:: INSTRUCTIONS FOR THE TASK ::
Please report how many lines below contain "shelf", writing nothing except the number.

:: RECORDED INFORMATION ::
* * * * *

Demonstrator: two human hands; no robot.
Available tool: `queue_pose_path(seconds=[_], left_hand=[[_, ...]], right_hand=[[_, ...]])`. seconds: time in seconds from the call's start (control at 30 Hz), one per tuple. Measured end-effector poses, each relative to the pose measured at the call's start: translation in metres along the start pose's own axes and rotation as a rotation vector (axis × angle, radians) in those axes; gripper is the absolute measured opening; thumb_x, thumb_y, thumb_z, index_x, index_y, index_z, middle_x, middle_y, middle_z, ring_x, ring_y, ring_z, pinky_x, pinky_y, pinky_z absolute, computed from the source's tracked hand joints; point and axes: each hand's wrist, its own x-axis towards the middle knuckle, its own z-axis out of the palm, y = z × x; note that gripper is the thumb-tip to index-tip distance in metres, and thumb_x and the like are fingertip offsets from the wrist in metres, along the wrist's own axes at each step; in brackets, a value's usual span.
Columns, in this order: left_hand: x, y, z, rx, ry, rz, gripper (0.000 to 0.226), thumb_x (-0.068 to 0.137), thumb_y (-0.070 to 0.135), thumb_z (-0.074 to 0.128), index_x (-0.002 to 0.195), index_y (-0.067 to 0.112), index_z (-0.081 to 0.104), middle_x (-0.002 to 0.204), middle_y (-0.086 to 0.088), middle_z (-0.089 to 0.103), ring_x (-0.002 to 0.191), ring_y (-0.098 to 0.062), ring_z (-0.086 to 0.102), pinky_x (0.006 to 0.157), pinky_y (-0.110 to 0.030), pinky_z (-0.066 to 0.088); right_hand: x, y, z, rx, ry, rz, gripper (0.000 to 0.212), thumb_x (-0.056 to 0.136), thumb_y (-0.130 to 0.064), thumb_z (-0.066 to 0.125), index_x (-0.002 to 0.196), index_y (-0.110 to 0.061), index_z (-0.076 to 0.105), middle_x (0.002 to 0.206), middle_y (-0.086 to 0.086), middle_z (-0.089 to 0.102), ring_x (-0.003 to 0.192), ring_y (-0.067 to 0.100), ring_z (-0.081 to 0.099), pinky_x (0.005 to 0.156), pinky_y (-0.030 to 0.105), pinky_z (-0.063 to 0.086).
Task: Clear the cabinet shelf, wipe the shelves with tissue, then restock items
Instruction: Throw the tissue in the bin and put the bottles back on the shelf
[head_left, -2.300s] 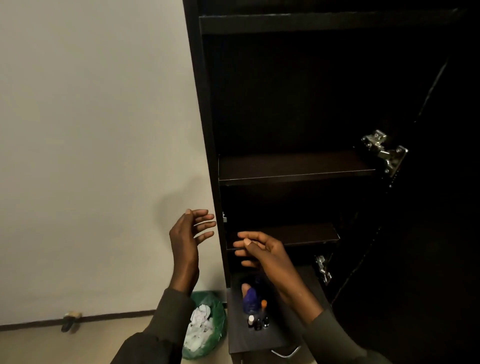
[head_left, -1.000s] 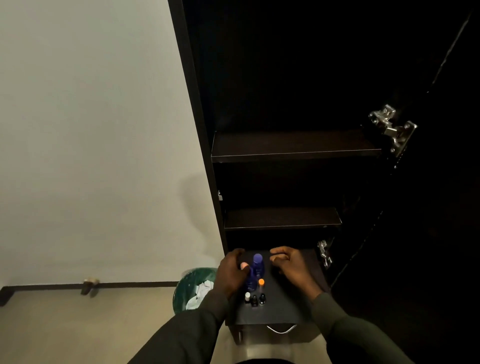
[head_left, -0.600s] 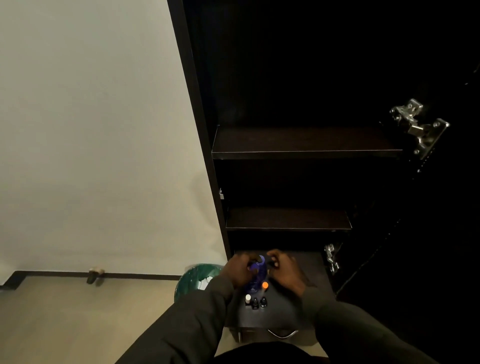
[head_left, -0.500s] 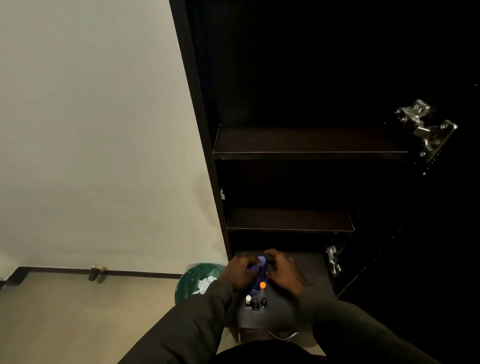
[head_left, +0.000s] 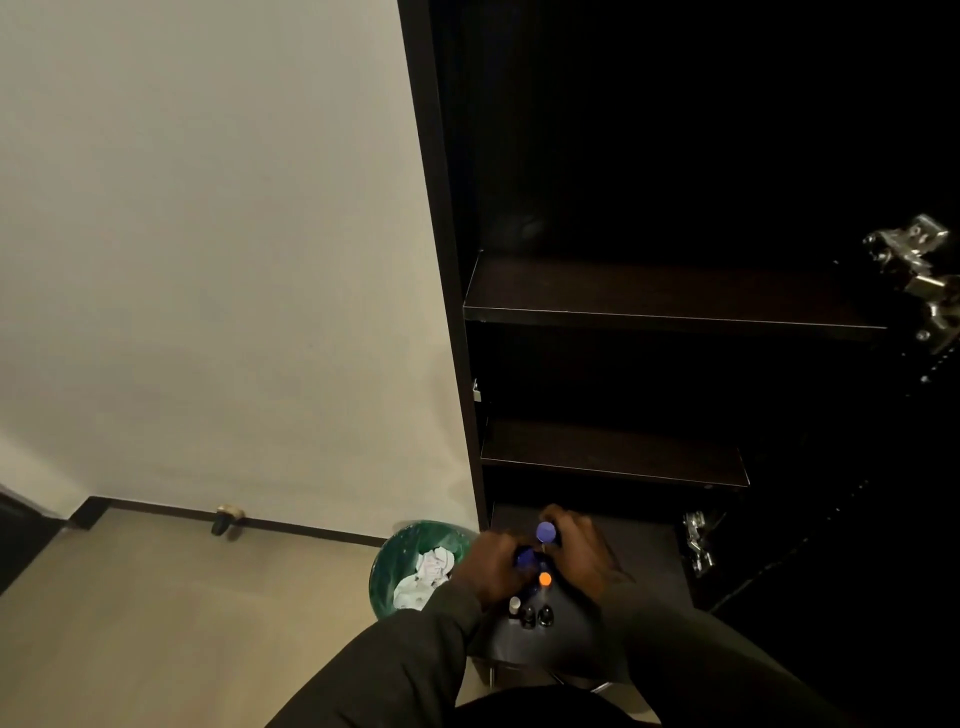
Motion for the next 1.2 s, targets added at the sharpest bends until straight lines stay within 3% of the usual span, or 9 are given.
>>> queue_pose_path(seconds=[0.13,0.23,0.43,0.63,0.73,0.93,1.0,1.07,1.2], left_hand=[[-0.003,-0.003,0.002,0.038,0.016,0.032,0.031,0.08,0.023,0.058,0.107,0.02,0.072,0.101,-0.004,0.073,0.091,-0.022,0.066,0.074,-0.025,0.045],[-0.003,-0.004,-0.001,0.089,0.005,0.052,0.031,0.081,0.021,0.057,0.11,0.019,0.069,0.105,-0.008,0.071,0.096,-0.028,0.064,0.077,-0.029,0.045],[-0.001,-0.002,-0.017,0.075,0.03,0.146,0.034,0.083,0.02,0.054,0.116,0.018,0.065,0.112,-0.005,0.067,0.101,-0.025,0.063,0.086,-0.036,0.05],[-0.001,0.002,-0.043,0.141,0.08,0.248,0.036,0.089,0.015,0.062,0.124,0.014,0.063,0.121,-0.007,0.065,0.11,-0.025,0.06,0.093,-0.031,0.045],[-0.002,0.006,-0.057,0.131,0.122,0.301,0.036,0.092,0.018,0.061,0.128,0.015,0.06,0.125,-0.004,0.063,0.112,-0.021,0.059,0.094,-0.028,0.044],[-0.011,0.01,-0.068,0.071,0.257,0.28,0.035,0.09,0.014,0.06,0.126,0.016,0.061,0.125,-0.002,0.062,0.111,-0.02,0.061,0.092,-0.027,0.047],[-0.016,0.009,-0.062,0.054,0.275,0.274,0.035,0.091,0.016,0.06,0.126,0.015,0.06,0.125,-0.003,0.062,0.11,-0.02,0.061,0.091,-0.028,0.048],[-0.019,0.009,-0.052,0.03,0.274,0.275,0.034,0.093,0.017,0.061,0.127,0.014,0.059,0.125,-0.003,0.062,0.109,-0.019,0.061,0.09,-0.023,0.046],[-0.015,0.019,-0.044,-0.01,0.258,0.283,0.035,0.092,0.015,0.062,0.127,0.015,0.059,0.124,-0.002,0.061,0.11,-0.019,0.06,0.091,-0.022,0.045]], right_hand=[[-0.005,-0.002,-0.001,0.015,0.044,-0.005,0.025,0.102,-0.018,0.04,0.085,-0.011,0.057,0.074,-0.001,0.057,0.061,0.004,0.055,0.061,0.018,0.049],[-0.011,-0.002,-0.005,0.072,0.059,0.052,0.019,0.101,-0.01,0.041,0.091,-0.013,0.057,0.074,-0.005,0.057,0.062,0.0,0.055,0.057,0.009,0.045],[-0.024,0.003,-0.019,0.126,0.157,0.017,0.033,0.089,0.002,0.052,0.105,-0.027,0.055,0.105,-0.008,0.055,0.093,0.004,0.057,0.074,0.013,0.045],[-0.035,-0.004,-0.035,0.163,0.329,-0.069,0.035,0.091,-0.002,0.058,0.121,-0.02,0.055,0.117,-0.008,0.053,0.107,0.005,0.052,0.092,0.013,0.039],[-0.042,-0.009,-0.039,0.176,0.381,-0.1,0.036,0.097,-0.008,0.053,0.132,-0.017,0.051,0.125,-0.008,0.05,0.114,0.003,0.049,0.093,0.0,0.032],[-0.061,-0.007,-0.038,0.248,0.576,-0.029,0.032,0.097,-0.007,0.051,0.129,-0.009,0.052,0.121,-0.002,0.052,0.107,0.003,0.048,0.089,-0.005,0.025],[-0.075,0.009,-0.032,0.254,0.601,0.035,0.03,0.097,-0.006,0.052,0.127,-0.006,0.053,0.118,0.0,0.052,0.106,0.01,0.05,0.088,-0.001,0.027],[-0.088,0.028,-0.025,0.244,0.572,0.089,0.031,0.097,-0.009,0.052,0.128,-0.008,0.051,0.12,0.004,0.053,0.108,0.017,0.052,0.093,0.013,0.031],[-0.105,0.046,-0.027,0.239,0.529,0.167,0.033,0.1,-0.016,0.048,0.133,-0.014,0.048,0.127,0.007,0.05,0.112,0.014,0.048,0.1,0.035,0.041]])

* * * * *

:: ANSWER SECTION ::
2